Environmentally destructive activities such as logging and quarrying should be stopped. Government infrastructure projects like dam-building in critical areas must be abandoned, and raising the capacity of existing dams seriously considered. Because information is vital during emergencies — some residents in affected areas complain that they had no access to free TV and radio and were therefore unprepared when Ulysses smashed into their communities — the commission should recommend, and work for, the reorientation of government policy away from its present anti-free expression and press freedom focus to the protection of those rights.

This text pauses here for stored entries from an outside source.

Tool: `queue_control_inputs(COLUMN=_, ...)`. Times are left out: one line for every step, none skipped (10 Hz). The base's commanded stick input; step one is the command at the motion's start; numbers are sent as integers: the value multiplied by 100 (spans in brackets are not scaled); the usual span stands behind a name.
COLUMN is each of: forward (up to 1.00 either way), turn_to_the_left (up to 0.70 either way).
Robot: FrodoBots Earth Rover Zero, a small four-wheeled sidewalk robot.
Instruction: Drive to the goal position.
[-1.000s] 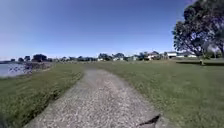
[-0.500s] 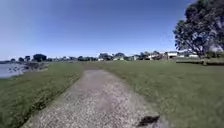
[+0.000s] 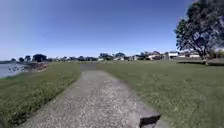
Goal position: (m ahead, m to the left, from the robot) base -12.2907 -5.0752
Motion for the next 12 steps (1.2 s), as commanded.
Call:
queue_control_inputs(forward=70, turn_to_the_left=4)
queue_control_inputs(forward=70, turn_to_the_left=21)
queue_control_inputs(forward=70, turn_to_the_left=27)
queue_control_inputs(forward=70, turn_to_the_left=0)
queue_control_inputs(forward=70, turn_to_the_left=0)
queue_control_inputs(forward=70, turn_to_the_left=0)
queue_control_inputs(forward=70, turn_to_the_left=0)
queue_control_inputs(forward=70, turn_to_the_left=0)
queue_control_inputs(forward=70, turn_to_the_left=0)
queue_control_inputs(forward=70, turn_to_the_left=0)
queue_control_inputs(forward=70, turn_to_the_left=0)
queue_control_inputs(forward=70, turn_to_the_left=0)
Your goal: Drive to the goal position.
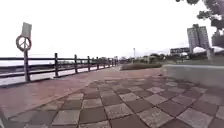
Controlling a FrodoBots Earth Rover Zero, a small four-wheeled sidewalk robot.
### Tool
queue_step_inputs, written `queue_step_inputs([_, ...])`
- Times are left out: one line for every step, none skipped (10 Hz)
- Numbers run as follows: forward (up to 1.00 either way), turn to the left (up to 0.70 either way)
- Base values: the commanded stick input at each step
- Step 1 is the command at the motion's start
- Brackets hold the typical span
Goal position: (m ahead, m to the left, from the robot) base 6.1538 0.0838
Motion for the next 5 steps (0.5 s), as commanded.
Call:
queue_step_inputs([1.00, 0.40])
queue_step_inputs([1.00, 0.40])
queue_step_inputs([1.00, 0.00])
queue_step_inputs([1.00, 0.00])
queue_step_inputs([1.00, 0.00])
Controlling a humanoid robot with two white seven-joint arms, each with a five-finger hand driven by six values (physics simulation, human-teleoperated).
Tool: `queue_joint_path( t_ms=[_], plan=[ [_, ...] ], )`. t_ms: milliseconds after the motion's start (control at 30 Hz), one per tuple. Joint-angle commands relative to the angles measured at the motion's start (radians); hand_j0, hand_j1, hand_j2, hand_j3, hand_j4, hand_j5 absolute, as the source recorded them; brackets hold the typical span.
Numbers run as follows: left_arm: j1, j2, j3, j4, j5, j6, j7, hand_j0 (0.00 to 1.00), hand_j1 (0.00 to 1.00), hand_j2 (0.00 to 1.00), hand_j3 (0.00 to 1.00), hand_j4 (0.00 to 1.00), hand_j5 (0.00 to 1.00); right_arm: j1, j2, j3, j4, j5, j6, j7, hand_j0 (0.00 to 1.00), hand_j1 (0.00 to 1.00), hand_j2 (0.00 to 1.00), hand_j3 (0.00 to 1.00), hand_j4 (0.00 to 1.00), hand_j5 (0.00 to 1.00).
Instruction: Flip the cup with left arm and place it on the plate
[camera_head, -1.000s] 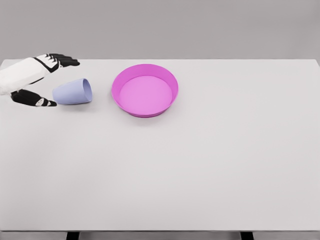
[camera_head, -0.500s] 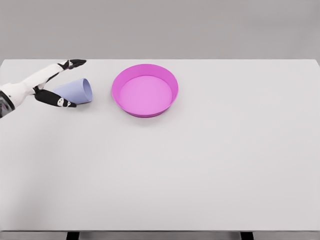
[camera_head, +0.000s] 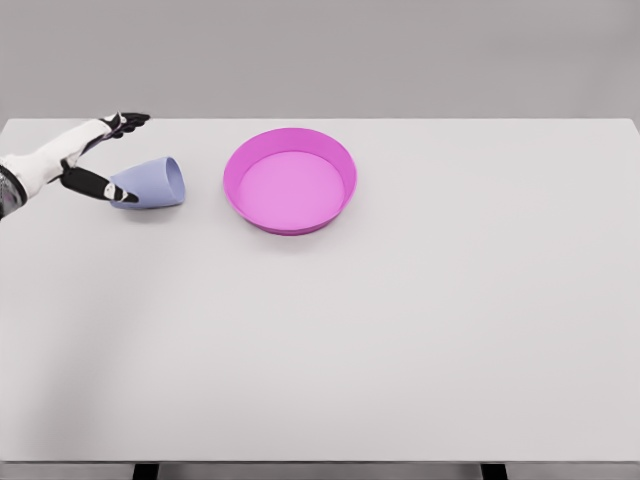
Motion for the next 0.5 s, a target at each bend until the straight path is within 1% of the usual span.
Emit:
queue_joint_path(
  t_ms=[0,133,233,367,400,467],
  plan=[
    [0.0,-0.019,-0.002,0.012,-0.037,0.055,0.0,1.0,1.0,1.0,1.0,1.0,1.0,0.0,0.0,0.0,0.0,0.0,0.0,0.0,1.0,1.0,1.0,1.0,1.0,1.0],
    [-0.012,-0.017,-0.036,0.004,-0.046,0.109,0.0,1.0,1.0,1.0,1.0,1.0,1.0,0.0,0.0,0.0,0.0,0.0,0.0,0.001,1.0,1.0,1.0,1.0,1.0,1.0],
    [-0.014,-0.019,-0.037,-0.003,-0.086,0.107,0.0,1.0,1.0,1.0,1.0,1.0,1.0,0.0,0.0,0.0,0.0,0.0,-0.001,0.001,1.0,1.0,1.0,1.0,1.0,1.0],
    [-0.026,-0.019,-0.059,-0.017,-0.089,0.109,0.0,1.0,1.0,1.0,1.0,1.0,1.0,0.0,0.0,0.0,0.0,0.0,0.0,0.001,1.0,1.0,1.0,1.0,1.0,1.0],
    [-0.041,-0.019,-0.082,-0.031,-0.105,0.123,0.0,1.0,1.0,1.0,1.0,1.0,1.0,0.0,0.0,0.0,0.0,0.0,-0.001,0.0,1.0,1.0,1.0,1.0,1.0,1.0],
    [-0.051,-0.032,-0.103,-0.049,-0.141,0.189,0.0,1.0,1.0,1.0,1.0,1.0,1.0,0.0,0.0,0.0,0.0,0.0,0.0,0.0,1.0,1.0,1.0,1.0,1.0,1.0]
  ],
)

Rather than spend millions on such Department of Environment and Natural Resources (DENR) follies as the crushed dolomite beach project in Manila Bay, as proposed by the University of the Philippines Marine Science Institute (UP-MSI), the Bay periphery could be planted to mangrove to rejuvenate its waters and help reduce the impact of the storm surges that usually flood Manila’s, Batangas’, Cavite’s and other areas’ shorelines.
The country can no longer afford the reactive, patchwork, often delayed and limited response of the government. The number and increasing power of the calamities that struck the country this year and their undeniably widespread impact should provide proof enough of both the inadequacy of the P15-billion disaster response budget for 2020, and of the need for a proactive response to the Philippine manifestations of the global warming threat to all of humanity.
In recognition of their all too obvious limitations, the officials of this government can best serve the nation by engaging experts in the tasks of disaster mitigation and in developing a comprehensive national plan to address calamities. They can also funnel to its crafting and implementation the trillions in locally-sourced funds and the billions in foreign aid and loans that every year are dissipated on infrastructure and other projects that are of little benefit to the people. Ulysses’ wake-up call shall have then served its purpose.